Should these comments be deemed appropriate, the rules could be tweaked or modified, Simmers said, before they are considered for approval and whether the law makes sense.
This year, Ohio should expect a more robust drilling program across the state as infrastructure projects fall into place in both the northern and southern tiers of the Utica, ODNR's Zehringer noted.
"We had three wells drilled in 2011," he said of the Utica. "We're approaching 650 wells drilled and over 1,000 permits. This Utica play is moving faster than the Eagle Ford [Texas] or Bakken North Dakota] plays. We're excited about it.”
The ODNR officials were greeted Thursday by five protesters who stood across from the banquet center holding placards and voicing their concerns over the location of wells positioned so close to the Meander Reservoir, the primary source of drinking water in the Mahoning Valley.

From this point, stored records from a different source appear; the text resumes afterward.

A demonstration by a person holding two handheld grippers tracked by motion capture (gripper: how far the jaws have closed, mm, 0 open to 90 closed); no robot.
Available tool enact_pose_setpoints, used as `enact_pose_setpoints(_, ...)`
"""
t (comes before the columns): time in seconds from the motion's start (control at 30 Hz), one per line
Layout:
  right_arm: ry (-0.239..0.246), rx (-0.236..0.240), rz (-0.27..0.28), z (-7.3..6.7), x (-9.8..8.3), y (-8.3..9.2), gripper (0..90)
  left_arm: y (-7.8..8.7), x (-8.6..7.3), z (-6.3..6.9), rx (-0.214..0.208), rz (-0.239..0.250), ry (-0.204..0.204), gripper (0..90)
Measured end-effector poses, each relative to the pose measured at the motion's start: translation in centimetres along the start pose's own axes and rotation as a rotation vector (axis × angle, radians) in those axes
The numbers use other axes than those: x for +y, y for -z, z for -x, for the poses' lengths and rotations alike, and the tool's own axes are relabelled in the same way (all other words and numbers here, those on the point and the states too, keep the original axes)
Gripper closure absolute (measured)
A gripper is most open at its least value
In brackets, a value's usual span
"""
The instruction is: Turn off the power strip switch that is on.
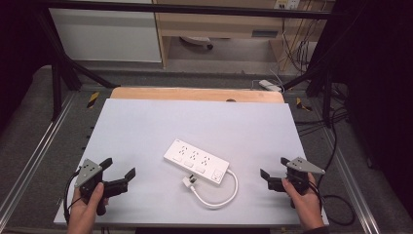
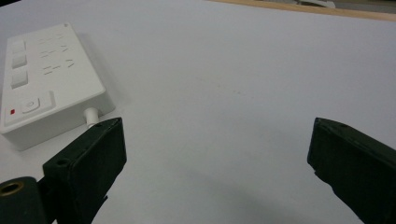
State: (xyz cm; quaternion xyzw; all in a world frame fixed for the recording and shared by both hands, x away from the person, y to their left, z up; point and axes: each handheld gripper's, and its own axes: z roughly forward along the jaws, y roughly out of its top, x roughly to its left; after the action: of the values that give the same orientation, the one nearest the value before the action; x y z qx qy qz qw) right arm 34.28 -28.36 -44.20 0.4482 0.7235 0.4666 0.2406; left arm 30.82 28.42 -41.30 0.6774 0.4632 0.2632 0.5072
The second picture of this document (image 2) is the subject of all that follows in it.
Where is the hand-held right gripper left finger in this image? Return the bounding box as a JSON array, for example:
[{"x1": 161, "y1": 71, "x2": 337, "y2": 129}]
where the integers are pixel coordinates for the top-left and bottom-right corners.
[{"x1": 42, "y1": 117, "x2": 128, "y2": 224}]

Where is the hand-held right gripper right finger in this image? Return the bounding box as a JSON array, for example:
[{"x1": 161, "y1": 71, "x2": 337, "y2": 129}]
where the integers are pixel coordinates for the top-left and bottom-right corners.
[{"x1": 306, "y1": 117, "x2": 396, "y2": 224}]

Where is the white power strip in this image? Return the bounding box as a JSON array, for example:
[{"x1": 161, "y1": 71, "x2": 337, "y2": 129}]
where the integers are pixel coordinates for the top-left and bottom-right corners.
[{"x1": 0, "y1": 21, "x2": 117, "y2": 152}]

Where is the white power strip cable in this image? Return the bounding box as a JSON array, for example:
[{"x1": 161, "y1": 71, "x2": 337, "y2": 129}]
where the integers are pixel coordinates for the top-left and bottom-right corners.
[{"x1": 83, "y1": 106, "x2": 102, "y2": 130}]

“The worst has happened,” declared Lynn Anderson, a local activist opposed to hydraulic fracturing. "Halcon of Houston, which has proposed to frack under the Meander Reservoir, was just granted a permit Dec. 17 for the Liming well," she reports. That well is about 2,000 feet from the banks of the reservoir, she said.
What’s most troubling, Anderson continued, is the many abandoned wells in the vicinity that leave open the possibility of methane migrating through these older wells should new horizontal drilling proceed. There is also the potential for fluid contaminated by hydraulic fracturing to surface through the older wells, she cautioned.
There is also the possibility of a casing failure within the well, Anderson warned, which could contaminate Meander.
“We don’t want them to frack at all,” she said.
The ODNR director said he understands the activists’ concern for water resources, and agrees that measures are needed to ensure that they are protected.
"I appreciate their concerns," Zehringer said. "Our regulations are going to be tough and thorough, clear and complete. This enables us to fairly monitor this growing industry."